I have a peculiar problem for which I am looking for an efficient solution. I have a byte array which contains the most significant n bytes of an unsigned 4 byte integer (most sig byte first). The value of the remaining bytes (if any) are unknown. I need to check whether the partially known integer value could fall within a certain range (+ or - x) of a known integer. It's also valid for the integer represented by the byte array under test to wrap around.
I have a solution which works (below). The problem is that this solution performs way more comparisons than I believe is necessary and a whole load of comparisons will be duplicated in the scenario in which least sig bytes are unknown. I'm pretty sure it can be done more efficiently but can't figure out how. The scenario in which least significant bytes are unknown is an edge case so I might be able to live with it but it forms part of a system which needs to have low latency so if anyone could help with this that would be great.
Thanks in advance.
static final int BYTES_IN_INT = 4;
static final int BYTE_SHIFT = 010;
// partial integer byte array length guaranteed to be 1-4 so no checking necessary
static boolean checkPartialIntegerInRange(byte[] partialIntegerBytes, int expectedValue, int range)
{
boolean inRange = false;
if(partialIntegerBytes.length == BYTES_IN_INT)
{
// normal scenario, all bytes known
inRange = Math.abs(ByteBuffer.wrap(partialIntegerBytes).getInt() - expectedValue) <= range;
}
else
{
// we don't know least significant bytes, could have any value
// need to check if partially known int could lie in the range
int partialInteger = 0;
int mask = 0;
// build partial int and mask
for (int i = 0; i < partialIntegerBytes.length; i++)
{
int shift = ((BYTES_IN_INT - 1) - i) * BYTE_SHIFT;
// shift bytes to correct position
partialInteger |= (partialIntegerBytes[i] << shift);
// build up mask to mask off expected value for comparison
mask |= (0xFF << shift);
}
// check partial int falls in range
for (int i = -(range); i <= range; i++)
{
if (partialInteger == ((expectedValue + i) & mask))
{
inRange = true;
break;
}
}
}
return inRange;
}
EDIT: Thanks to the contributors below. Here is my new solution. Comments welcome.

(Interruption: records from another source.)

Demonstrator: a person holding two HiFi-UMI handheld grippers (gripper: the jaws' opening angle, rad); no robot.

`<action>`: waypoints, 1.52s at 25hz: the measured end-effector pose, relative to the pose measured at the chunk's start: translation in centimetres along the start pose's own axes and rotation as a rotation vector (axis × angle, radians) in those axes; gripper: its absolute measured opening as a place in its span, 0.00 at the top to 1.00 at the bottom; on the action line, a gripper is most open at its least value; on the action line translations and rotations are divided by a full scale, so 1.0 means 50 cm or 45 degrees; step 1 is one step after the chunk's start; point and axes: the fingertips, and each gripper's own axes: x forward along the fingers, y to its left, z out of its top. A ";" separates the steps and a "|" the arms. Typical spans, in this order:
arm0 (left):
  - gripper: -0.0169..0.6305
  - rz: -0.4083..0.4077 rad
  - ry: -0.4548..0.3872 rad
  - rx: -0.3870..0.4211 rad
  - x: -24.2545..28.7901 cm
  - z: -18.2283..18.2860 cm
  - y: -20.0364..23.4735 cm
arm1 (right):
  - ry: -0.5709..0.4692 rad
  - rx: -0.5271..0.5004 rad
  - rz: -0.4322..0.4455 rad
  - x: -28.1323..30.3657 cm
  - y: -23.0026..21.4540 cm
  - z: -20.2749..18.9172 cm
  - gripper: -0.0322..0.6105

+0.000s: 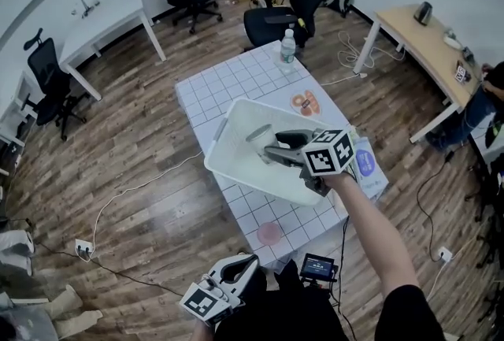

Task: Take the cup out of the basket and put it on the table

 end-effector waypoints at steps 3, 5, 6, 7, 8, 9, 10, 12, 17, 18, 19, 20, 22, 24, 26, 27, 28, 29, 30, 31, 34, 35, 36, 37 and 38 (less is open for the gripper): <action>0.96 -0.013 -0.014 0.008 0.004 0.012 0.001 | -0.115 0.020 0.012 -0.052 0.044 0.009 0.60; 0.96 -0.021 -0.021 0.016 0.008 0.019 0.002 | -0.170 0.024 0.014 -0.082 0.073 0.008 0.60; 0.96 -0.025 -0.024 0.019 0.010 0.022 0.002 | -0.198 0.029 0.018 -0.096 0.088 0.006 0.60; 0.96 -0.030 -0.025 0.021 0.013 0.025 0.002 | -0.228 0.038 0.023 -0.110 0.102 0.005 0.60; 0.96 -0.035 -0.027 0.022 0.015 0.029 0.002 | -0.261 0.050 0.029 -0.124 0.116 0.003 0.60; 0.96 -0.040 -0.030 0.022 0.018 0.032 0.002 | -0.292 0.063 0.035 -0.139 0.130 0.001 0.60; 0.96 -0.045 -0.033 0.021 0.021 0.036 0.001 | -0.321 0.075 0.040 -0.152 0.143 -0.002 0.60; 0.96 -0.055 -0.042 0.016 0.027 0.043 0.001 | -0.367 0.095 0.050 -0.177 0.164 -0.010 0.60; 0.96 -0.074 -0.038 0.008 0.039 0.046 -0.002 | -0.481 0.172 0.080 -0.233 0.210 -0.045 0.60; 0.96 -0.074 -0.034 0.005 0.041 0.047 -0.003 | -0.502 0.186 0.082 -0.244 0.217 -0.053 0.60; 0.96 -0.073 -0.033 0.003 0.044 0.050 -0.002 | -0.524 0.200 0.082 -0.254 0.221 -0.059 0.60; 0.96 -0.071 -0.039 0.006 0.049 0.055 0.000 | -0.545 0.213 0.080 -0.264 0.223 -0.064 0.60; 0.96 -0.065 -0.056 0.017 0.056 0.062 0.006 | -0.574 0.239 0.074 -0.279 0.227 -0.081 0.60; 0.96 -0.051 -0.058 0.018 0.058 0.059 0.014 | -0.591 0.266 0.067 -0.288 0.234 -0.106 0.60; 0.96 -0.041 -0.062 0.002 0.061 0.060 0.018 | -0.599 0.280 0.064 -0.295 0.242 -0.127 0.60; 0.96 -0.036 -0.064 -0.007 0.064 0.061 0.017 | -0.600 0.281 0.060 -0.299 0.245 -0.137 0.60; 0.96 -0.032 -0.066 -0.013 0.067 0.062 0.016 | -0.601 0.282 0.054 -0.303 0.247 -0.147 0.60; 0.96 -0.028 -0.065 -0.015 0.070 0.062 0.014 | -0.604 0.289 0.049 -0.307 0.249 -0.157 0.60; 0.96 -0.025 -0.063 -0.016 0.074 0.061 0.011 | -0.607 0.300 0.048 -0.310 0.250 -0.166 0.60; 0.96 -0.022 -0.060 -0.017 0.078 0.060 0.008 | -0.611 0.313 0.050 -0.314 0.252 -0.175 0.60; 0.96 -0.010 -0.050 -0.022 0.092 0.054 -0.004 | -0.619 0.343 0.065 -0.323 0.255 -0.196 0.60; 0.96 -0.003 -0.047 -0.027 0.096 0.051 -0.008 | -0.623 0.351 0.073 -0.327 0.256 -0.201 0.60; 0.96 0.005 -0.044 -0.033 0.100 0.048 -0.013 | -0.627 0.359 0.082 -0.332 0.257 -0.205 0.60; 0.96 0.014 -0.042 -0.041 0.103 0.044 -0.017 | -0.633 0.365 0.091 -0.337 0.258 -0.208 0.60; 0.96 0.024 -0.040 -0.047 0.106 0.041 -0.022 | -0.641 0.372 0.100 -0.343 0.257 -0.211 0.60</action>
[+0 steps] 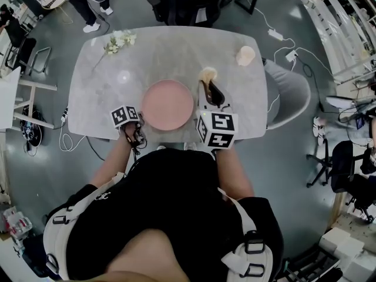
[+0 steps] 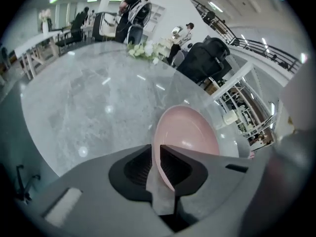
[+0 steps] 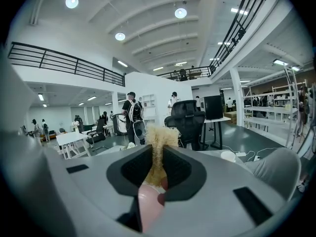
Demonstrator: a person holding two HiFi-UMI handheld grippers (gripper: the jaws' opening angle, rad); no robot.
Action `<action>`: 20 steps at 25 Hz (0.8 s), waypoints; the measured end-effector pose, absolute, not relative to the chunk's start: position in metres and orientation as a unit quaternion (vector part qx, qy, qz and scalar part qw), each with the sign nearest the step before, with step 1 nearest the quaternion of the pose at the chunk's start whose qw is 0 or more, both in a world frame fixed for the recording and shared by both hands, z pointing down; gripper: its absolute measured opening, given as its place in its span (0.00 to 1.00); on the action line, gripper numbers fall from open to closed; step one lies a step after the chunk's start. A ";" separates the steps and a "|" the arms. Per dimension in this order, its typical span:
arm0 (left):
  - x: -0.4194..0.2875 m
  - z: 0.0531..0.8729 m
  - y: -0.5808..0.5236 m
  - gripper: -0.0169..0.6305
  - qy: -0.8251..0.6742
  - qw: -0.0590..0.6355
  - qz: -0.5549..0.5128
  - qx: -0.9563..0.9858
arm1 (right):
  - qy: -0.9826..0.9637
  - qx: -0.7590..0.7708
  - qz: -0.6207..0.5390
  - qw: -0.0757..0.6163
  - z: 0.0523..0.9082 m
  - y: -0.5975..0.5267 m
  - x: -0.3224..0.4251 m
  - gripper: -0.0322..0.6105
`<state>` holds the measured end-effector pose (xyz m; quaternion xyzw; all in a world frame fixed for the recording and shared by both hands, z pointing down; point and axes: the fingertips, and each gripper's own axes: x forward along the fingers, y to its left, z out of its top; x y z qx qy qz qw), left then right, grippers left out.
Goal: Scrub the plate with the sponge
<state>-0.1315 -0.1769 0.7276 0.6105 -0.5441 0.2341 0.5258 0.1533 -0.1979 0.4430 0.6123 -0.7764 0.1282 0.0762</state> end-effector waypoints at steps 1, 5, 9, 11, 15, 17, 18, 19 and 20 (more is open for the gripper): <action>-0.138 0.714 -0.184 0.10 -0.565 0.494 0.237 0.617 | -0.778 0.611 0.128 0.075 0.443 -0.198 0.151 0.15; -0.146 0.632 -0.215 0.10 -0.627 0.342 0.213 0.667 | -0.784 0.604 0.126 0.071 0.442 -0.198 0.147 0.15; -0.141 0.537 -0.236 0.09 -0.658 0.186 0.144 0.715 | -0.788 0.601 0.122 0.061 0.439 -0.200 0.137 0.15; -0.133 0.490 -0.237 0.07 -0.659 0.114 0.109 0.735 | -0.791 0.598 0.117 0.052 0.435 -0.201 0.132 0.15; -0.111 0.424 -0.224 0.04 -0.639 0.019 0.056 0.767 | -0.801 0.591 0.089 0.015 0.419 -0.197 0.128 0.15; -0.102 0.412 -0.218 0.04 -0.626 0.012 0.047 0.779 | -0.807 0.588 0.062 -0.010 0.406 -0.192 0.126 0.15; -0.098 0.409 -0.216 0.04 -0.620 0.014 0.045 0.783 | -0.808 0.586 0.052 -0.019 0.401 -0.190 0.125 0.15; -0.095 0.408 -0.216 0.03 -0.615 0.017 0.045 0.787 | -0.809 0.585 0.047 -0.026 0.398 -0.189 0.125 0.15; -0.093 0.409 -0.215 0.03 -0.610 0.019 0.046 0.791 | -0.809 0.586 0.048 -0.030 0.397 -0.190 0.126 0.15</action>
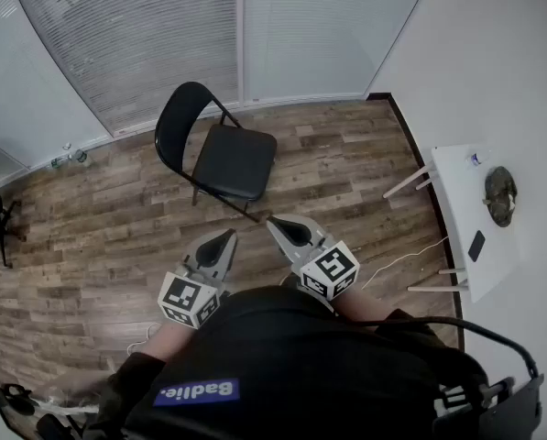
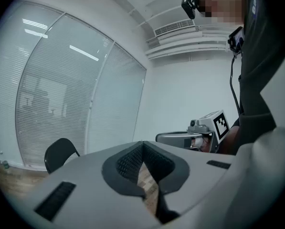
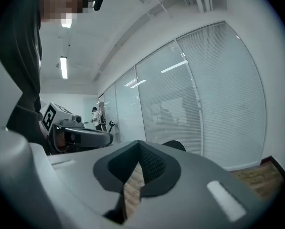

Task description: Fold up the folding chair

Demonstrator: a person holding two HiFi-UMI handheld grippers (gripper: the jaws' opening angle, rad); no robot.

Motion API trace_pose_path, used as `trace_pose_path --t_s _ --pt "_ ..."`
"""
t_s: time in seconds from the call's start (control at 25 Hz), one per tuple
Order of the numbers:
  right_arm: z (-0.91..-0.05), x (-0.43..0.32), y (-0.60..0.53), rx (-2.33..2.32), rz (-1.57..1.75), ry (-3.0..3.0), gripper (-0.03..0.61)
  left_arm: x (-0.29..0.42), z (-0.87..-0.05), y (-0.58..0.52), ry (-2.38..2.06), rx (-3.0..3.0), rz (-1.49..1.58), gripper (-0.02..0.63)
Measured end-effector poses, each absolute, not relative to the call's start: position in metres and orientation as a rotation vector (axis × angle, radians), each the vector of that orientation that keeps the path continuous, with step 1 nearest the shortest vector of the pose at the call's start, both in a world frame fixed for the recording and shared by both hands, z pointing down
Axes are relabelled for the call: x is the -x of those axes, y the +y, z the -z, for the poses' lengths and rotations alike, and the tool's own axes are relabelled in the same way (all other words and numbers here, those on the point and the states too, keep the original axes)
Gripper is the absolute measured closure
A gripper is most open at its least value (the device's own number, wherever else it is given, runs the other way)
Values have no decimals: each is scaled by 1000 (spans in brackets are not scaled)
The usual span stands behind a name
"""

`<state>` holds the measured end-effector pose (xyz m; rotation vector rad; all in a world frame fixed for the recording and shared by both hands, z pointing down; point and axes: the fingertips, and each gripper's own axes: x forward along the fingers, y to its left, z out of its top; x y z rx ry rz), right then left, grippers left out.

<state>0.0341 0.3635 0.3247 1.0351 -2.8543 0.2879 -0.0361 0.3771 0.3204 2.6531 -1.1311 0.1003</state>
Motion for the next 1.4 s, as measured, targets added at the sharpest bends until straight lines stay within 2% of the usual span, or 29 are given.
trace_pose_path --t_s 0.76,1.4 --pt "-341 -38 367 -1026 -360 -2820 577 32 -328 382 -1126 -2632 -105 609" --pt "-354 -76 336 -1015 -391 -2795 577 -1 -336 355 -1175 -2582 -121 609"
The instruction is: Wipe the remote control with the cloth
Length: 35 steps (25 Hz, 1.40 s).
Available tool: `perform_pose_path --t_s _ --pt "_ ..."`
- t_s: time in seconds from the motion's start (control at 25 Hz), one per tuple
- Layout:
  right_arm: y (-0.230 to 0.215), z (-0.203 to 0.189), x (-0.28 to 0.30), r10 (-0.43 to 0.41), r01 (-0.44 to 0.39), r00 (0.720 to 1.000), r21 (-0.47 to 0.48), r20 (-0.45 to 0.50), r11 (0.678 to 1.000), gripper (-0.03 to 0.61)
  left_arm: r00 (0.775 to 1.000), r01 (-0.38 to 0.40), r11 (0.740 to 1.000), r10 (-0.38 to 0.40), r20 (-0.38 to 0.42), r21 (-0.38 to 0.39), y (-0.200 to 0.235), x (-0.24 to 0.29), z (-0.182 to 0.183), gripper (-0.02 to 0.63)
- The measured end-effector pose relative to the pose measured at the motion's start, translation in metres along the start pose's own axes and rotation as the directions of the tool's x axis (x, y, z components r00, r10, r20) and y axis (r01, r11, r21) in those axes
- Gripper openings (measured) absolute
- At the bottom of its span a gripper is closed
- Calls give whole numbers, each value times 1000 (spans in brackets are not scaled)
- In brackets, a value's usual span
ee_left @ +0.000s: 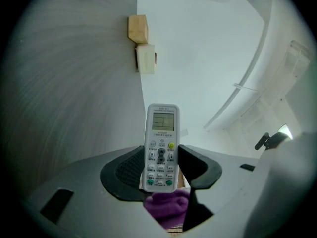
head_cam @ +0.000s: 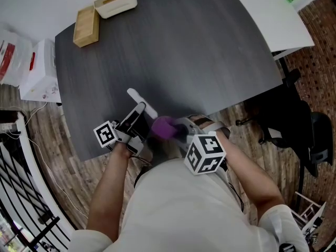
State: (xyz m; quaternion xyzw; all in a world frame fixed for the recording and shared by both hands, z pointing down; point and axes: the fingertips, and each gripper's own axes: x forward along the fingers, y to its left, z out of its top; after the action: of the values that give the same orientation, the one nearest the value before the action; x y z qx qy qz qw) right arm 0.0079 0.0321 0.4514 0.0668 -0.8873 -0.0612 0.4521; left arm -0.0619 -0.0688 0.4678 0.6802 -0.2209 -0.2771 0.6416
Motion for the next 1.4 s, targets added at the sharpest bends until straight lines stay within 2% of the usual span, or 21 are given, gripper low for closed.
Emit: perform_pose_path --t_s 0.04,0.12,0.16,0.2,0.24,0.32,0.36,0.4,0.52,0.72,0.8,0.88,0.92,1.0,1.08,1.24,1.32,1.4 --pt "8 -3 1 34 -34 999 4 -2 999 107 1000 -27 1000 27 2 10 4 -2 3 213" --pt "11 -9 1 48 -48 999 37 2 998 107 991 -126 989 128 -26 76 17 -5 7 213" --pt "8 -11 1 36 -36 999 66 8 997 107 976 -200 971 209 -55 134 26 -8 8 213" --pt "3 -14 0 20 -21 1000 99 14 995 107 948 -285 937 306 -84 205 36 -12 9 213" --pt "-3 -16 -2 2 -4 1000 131 20 991 107 905 -370 887 411 -107 276 47 -16 10 213" --pt "-14 -20 -4 -31 26 999 183 26 983 107 798 -513 769 591 -119 380 68 -26 15 213" --pt "-19 -23 -5 -45 40 999 201 25 979 107 751 -563 720 650 -112 406 76 -30 19 213" --pt "-24 -25 -7 -60 53 998 213 22 976 107 717 -598 683 690 -101 420 81 -33 23 213" --pt "-34 -29 -10 -97 89 995 234 20 968 107 633 -669 592 771 -72 450 93 -37 42 213" --pt "-46 -40 -14 -148 136 989 314 14 940 107 462 -762 405 887 -15 506 111 -52 85 213" --pt "-49 -43 -16 -155 143 988 330 10 933 107 401 -777 336 916 7 532 115 -59 99 213" --pt "-51 -48 -20 -163 148 987 343 14 928 107 345 -791 280 939 19 544 117 -65 108 213" --pt "-53 -51 -23 -169 152 986 353 16 923 107 321 -804 261 947 20 535 119 -68 110 213" --pt "-57 -57 -28 -182 161 983 380 19 911 107 290 -835 245 957 16 494 122 -71 112 213" --pt "-60 -62 -31 -192 168 981 402 19 900 107 273 -859 235 962 18 454 125 -72 112 215" --pt "-61 -67 -33 -193 168 981 407 21 898 107 236 -876 183 969 65 446 126 -70 114 213" --pt "-61 -68 -32 -188 161 982 405 27 900 107 230 -876 167 969 88 453 126 -69 113 215" --pt "-62 -70 -32 -184 157 982 404 29 901 107 236 -878 167 966 103 448 126 -68 112 215"
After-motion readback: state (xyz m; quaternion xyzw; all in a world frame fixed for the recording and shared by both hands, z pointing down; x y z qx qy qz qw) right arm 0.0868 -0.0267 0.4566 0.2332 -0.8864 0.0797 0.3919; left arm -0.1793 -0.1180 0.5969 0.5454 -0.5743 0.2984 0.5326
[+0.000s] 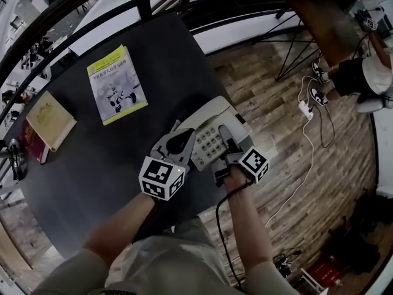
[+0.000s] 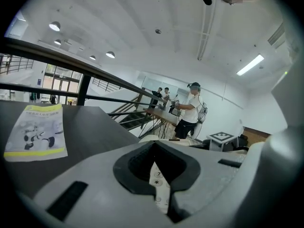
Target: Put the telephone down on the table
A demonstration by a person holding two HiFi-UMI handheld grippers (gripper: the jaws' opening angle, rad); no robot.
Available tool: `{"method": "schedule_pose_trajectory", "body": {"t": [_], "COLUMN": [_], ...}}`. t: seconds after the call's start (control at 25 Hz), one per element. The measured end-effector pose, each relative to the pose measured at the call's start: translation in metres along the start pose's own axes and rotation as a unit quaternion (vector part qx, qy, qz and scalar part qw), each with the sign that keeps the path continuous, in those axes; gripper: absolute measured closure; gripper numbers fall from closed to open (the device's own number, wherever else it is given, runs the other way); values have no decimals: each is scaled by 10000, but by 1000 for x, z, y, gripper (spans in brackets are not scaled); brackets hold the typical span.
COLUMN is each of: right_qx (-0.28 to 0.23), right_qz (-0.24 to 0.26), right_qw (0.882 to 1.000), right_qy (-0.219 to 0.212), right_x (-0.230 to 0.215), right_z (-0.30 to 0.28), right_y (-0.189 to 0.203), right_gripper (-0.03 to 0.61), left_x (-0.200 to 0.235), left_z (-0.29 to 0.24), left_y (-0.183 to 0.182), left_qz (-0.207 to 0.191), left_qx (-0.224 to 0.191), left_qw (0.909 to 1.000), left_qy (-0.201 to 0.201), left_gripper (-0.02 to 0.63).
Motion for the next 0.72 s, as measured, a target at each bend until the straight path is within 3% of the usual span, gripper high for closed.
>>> {"method": "schedule_pose_trajectory", "body": {"t": [0.16,0.32,0.48,0.72], "right_qx": [-21,-26,147,235], "right_qz": [157,493,802,1493], "right_qw": [9999,9969,9884,9701], "right_qy": [53,606,1279,1899], "right_x": [-4,-7,-12,-12], "right_z": [0,-4,-14,-10], "right_y": [0,5,10,8], "right_gripper": [368,351,285,208], "left_x": [2,8,18,16], "left_z": [-1,-3,-7,-6], "left_y": [5,9,13,17], "left_qz": [-7,-89,-227,-219], "left_qx": [52,127,225,304], "left_qw": [10000,9998,9994,9993], "left_qy": [-22,-109,-144,-49], "left_gripper": [609,609,609,609]}}
Point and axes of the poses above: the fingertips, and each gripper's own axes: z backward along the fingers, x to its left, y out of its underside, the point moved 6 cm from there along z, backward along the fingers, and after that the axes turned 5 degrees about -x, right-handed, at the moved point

static final int BYTES_IN_INT = 4;
static final int BYTE_SHIFT = 010;
static final int UBYTE_MASK = 0xFF;
static final long UINT_MASK = 0xFFFFFFFFl;
public static boolean checkPartialIntegerInRange(byte[] partialIntegerBytes, int expectedValue, int range)
{
boolean inRange;
if(partialIntegerBytes.length == BYTES_IN_INT)
{
inRange = Math.abs(ByteBuffer.wrap(partialIntegerBytes).getInt() - expectedValue) <= range;
}
else
{
int partialIntegerMin = 0;
int partialIntegerMax = 0;
for(int i=0; i < BYTES_IN_INT; i++)
{
int shift = ((BYTES_IN_INT - 1) - i) * BYTE_SHIFT;
if(i < partialIntegerBytes.length)
{
partialIntegerMin |= (((partialIntegerBytes[i] & UBYTE_MASK) << shift));
partialIntegerMax = partialIntegerMin;
}
else
{
partialIntegerMax |=(UBYTE_MASK << shift);
}
}
long partialMinUnsigned = partialIntegerMin & UINT_MASK;
long partialMaxUnsigned = partialIntegerMax & UINT_MASK;
long rangeMinUnsigned = (expectedValue - range) & UINT_MASK;
long rangeMaxUnsigned = (expectedValue + range) & UINT_MASK;
if(rangeMinUnsigned <= rangeMaxUnsigned)
{
inRange = partialMinUnsigned <= rangeMaxUnsigned && partialMaxUnsigned >= rangeMinUnsigned;
}
else
{
inRange = partialMinUnsigned <= rangeMaxUnsigned || partialMaxUnsigned >= rangeMinUnsigned;
}
}
return inRange;
}
Suppose you have one clockwise interval (x, y) and one normal interval (low, high) (each including their endpoints), determining whether they intersect can be done as (not tested):
if (x <= y) {
// (x, y) is a normal interval, use normal interval intersect
return low <= y && high >= x;
}
else {
// (x, y) wraps
return low <= y || high >= x;
}
To compare as unsigned integers, you can use longs (cast up with x & 0xffffffffL to counteract sign-extension) or Integer.compareUnsigned (in newer versions of Java) or, if you prefer you can add/subtract/xor both operands with Integer.MIN_VALUE.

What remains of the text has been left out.